# Cat Schwartz from TechTV (NOT work safe)



## BigBallaGA (Apr 8, 2004)

http://www.hutta.com/catcrop/ 

scroll all the way down.......



"Now for the fun part! Photoshop generates small preview images for the pics it produces and hides them in the original image. If you change the image drastically, the preview thumbnail is changed too. But if you don't make a major change, and instead just crop the picture and resave it under the original file name, the preview thumbnail stays the sameand reflects not what your image currently lloks like but instead what the original looked like. So if you (or Cat, in this case) took some topless photos and then cropped your boobies out, unless you changed the filename the original topless pics would remain as the thumbnail. The pictures above link to the original, full-sized pics for which this trick works.
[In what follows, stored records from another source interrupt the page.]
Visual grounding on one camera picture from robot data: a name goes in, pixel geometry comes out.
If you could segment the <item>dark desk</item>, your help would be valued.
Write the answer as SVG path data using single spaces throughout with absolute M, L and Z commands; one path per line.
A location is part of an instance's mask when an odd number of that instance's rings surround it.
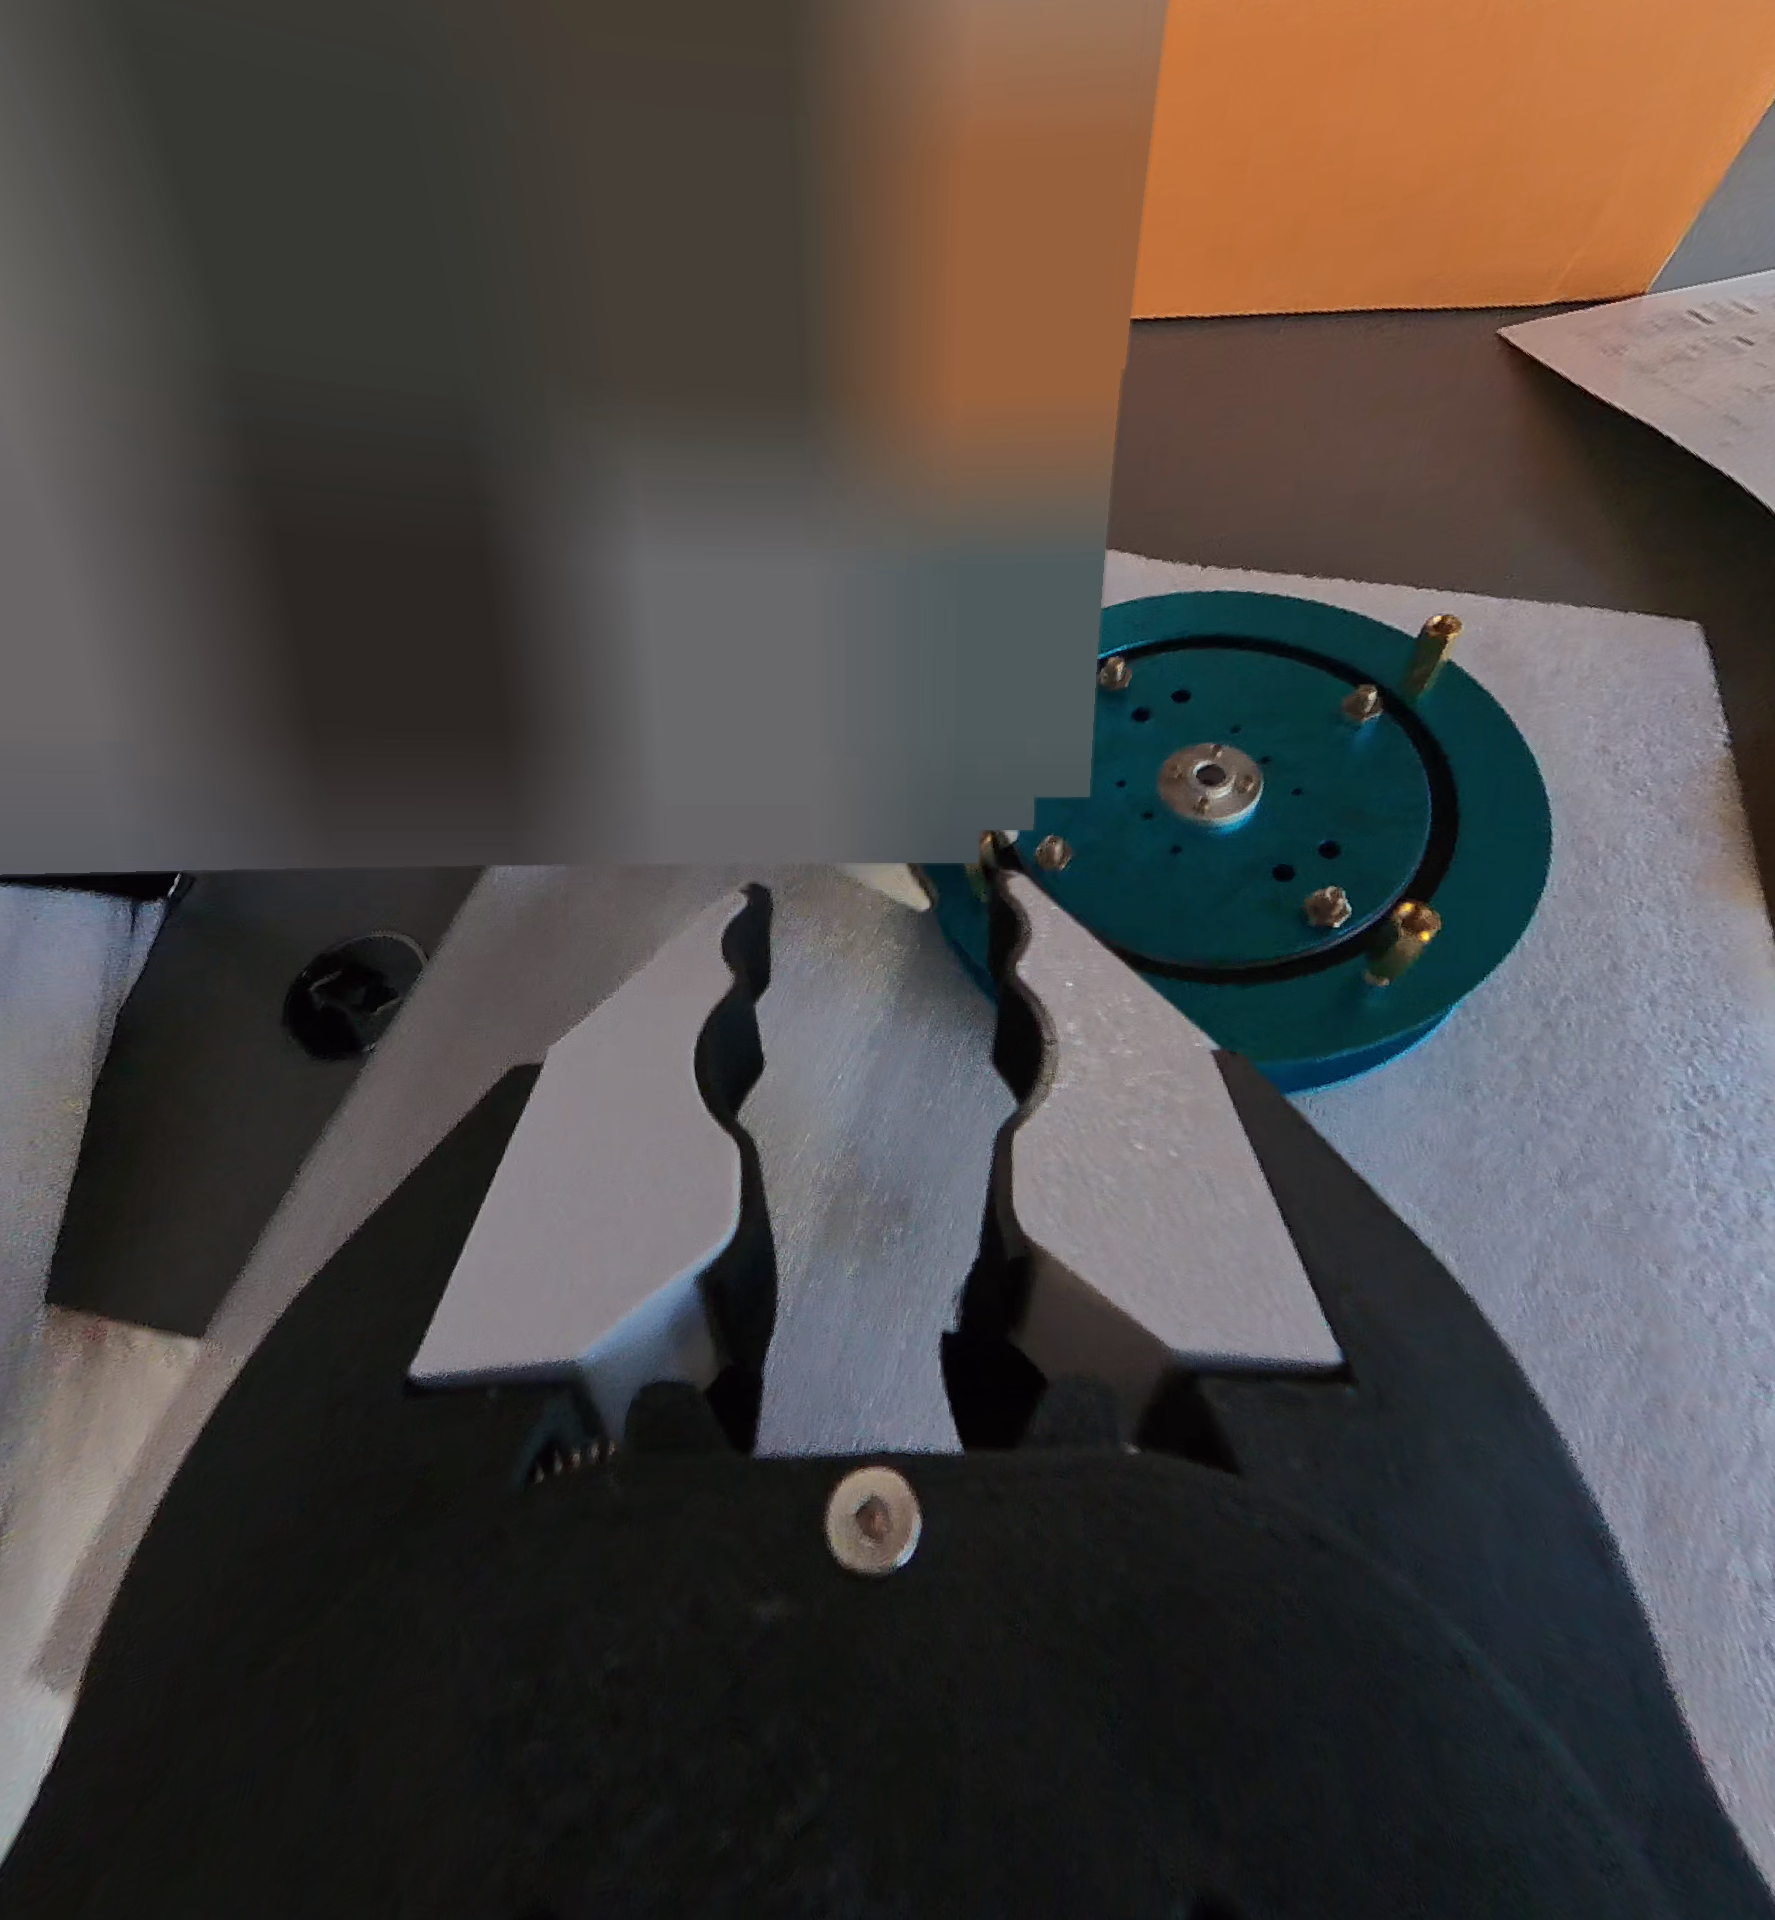
M 1111 531 L 1159 561 L 1698 625 L 1775 917 L 1775 517 L 1499 342 L 1525 308 L 1135 328 Z M 435 952 L 467 869 L 183 880 L 115 1025 L 47 1301 L 199 1334 L 355 1085 L 283 1025 L 375 935 Z

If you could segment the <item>open instruction manual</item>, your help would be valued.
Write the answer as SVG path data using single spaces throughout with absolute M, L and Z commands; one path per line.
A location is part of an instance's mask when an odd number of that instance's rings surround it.
M 1775 515 L 1775 271 L 1582 307 L 1499 337 Z

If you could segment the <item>blue round turntable base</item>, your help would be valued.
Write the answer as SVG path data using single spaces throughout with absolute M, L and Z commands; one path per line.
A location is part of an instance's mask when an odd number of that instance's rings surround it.
M 1281 1093 L 1419 1047 L 1543 900 L 1550 806 L 1519 727 L 1453 660 L 1417 704 L 1401 698 L 1425 621 L 1249 588 L 1113 605 L 1097 628 L 1091 787 L 1039 801 L 1001 860 Z M 989 989 L 987 906 L 961 869 L 923 880 Z M 1441 930 L 1375 989 L 1365 950 L 1405 898 L 1427 900 Z

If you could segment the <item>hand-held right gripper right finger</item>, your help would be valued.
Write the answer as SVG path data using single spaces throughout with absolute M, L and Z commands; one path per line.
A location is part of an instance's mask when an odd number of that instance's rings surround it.
M 1013 1107 L 947 1330 L 951 1416 L 1029 1422 L 1087 1383 L 1149 1422 L 1181 1380 L 1339 1380 L 1223 1051 L 1041 882 L 979 877 Z

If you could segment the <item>white foam sheet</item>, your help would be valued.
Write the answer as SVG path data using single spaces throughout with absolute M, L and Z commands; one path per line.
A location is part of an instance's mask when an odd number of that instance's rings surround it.
M 1714 1786 L 1775 1890 L 1775 941 L 1714 693 L 1712 621 L 1606 613 L 1598 588 L 1489 596 L 1113 552 L 1103 603 L 1311 588 L 1341 608 L 1469 623 L 1457 660 L 1523 727 L 1552 811 L 1550 885 L 1497 979 L 1405 1060 L 1303 1112 L 1469 1287 L 1598 1498 Z M 777 1034 L 755 1093 L 773 1153 L 785 1388 L 769 1438 L 939 1447 L 915 1349 L 969 1255 L 995 1131 L 993 1013 L 929 915 L 825 871 L 775 873 Z M 147 1415 L 61 1586 L 35 1673 L 73 1692 L 115 1576 L 195 1425 L 303 1281 L 499 1071 L 537 1058 L 729 889 L 709 871 L 495 869 L 433 949 L 403 1023 L 329 1119 L 249 1115 L 271 1067 L 165 1093 L 147 1025 L 181 910 L 93 1094 L 159 1117 L 137 1172 L 81 1163 L 75 1207 L 121 1285 L 221 1255 L 199 1341 L 109 1327 L 113 1410 Z

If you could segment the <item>orange cardboard box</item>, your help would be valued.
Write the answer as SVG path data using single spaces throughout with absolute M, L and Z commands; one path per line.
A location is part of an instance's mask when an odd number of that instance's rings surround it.
M 1175 3 L 1137 323 L 1648 289 L 1775 103 L 1775 3 Z

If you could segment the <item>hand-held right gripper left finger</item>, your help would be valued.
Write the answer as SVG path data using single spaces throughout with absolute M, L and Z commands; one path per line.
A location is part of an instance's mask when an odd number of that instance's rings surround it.
M 759 1379 L 777 1279 L 739 1112 L 769 932 L 767 889 L 731 889 L 549 1049 L 413 1386 Z

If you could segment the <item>black round desk grommet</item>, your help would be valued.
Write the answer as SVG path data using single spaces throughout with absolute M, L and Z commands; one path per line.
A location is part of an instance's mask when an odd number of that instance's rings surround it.
M 323 949 L 287 986 L 281 1027 L 315 1063 L 365 1058 L 385 1039 L 425 962 L 425 950 L 395 930 Z

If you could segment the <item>person's white shirt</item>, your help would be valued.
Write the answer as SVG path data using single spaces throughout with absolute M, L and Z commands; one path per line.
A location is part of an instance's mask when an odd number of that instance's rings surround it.
M 197 1349 L 45 1305 L 87 1105 L 163 904 L 0 882 L 0 1861 L 79 1689 L 49 1650 Z
The pics below give you an idea of what I'm talking about. "


----------



## Spitfire (Apr 8, 2004)

THATS FUNNY AS HELL


----------



## Crono1000 (Apr 8, 2004)

haha, cool.  She must have shown up after I changed cable and lost TechTV (one of the saddest days of my life .) cuz I don't recognize her


----------



## Dale Mabry (Apr 8, 2004)

She's Fugly.


----------



## Crono1000 (Apr 8, 2004)

> _*Originally posted by Dale Mabry *_
> She's Fugly.


----------



## derekisdman (Apr 8, 2004)

Haha this was so 5 months ago


----------



## cappo5150 (Apr 8, 2004)

Is she still at Tech TV?


----------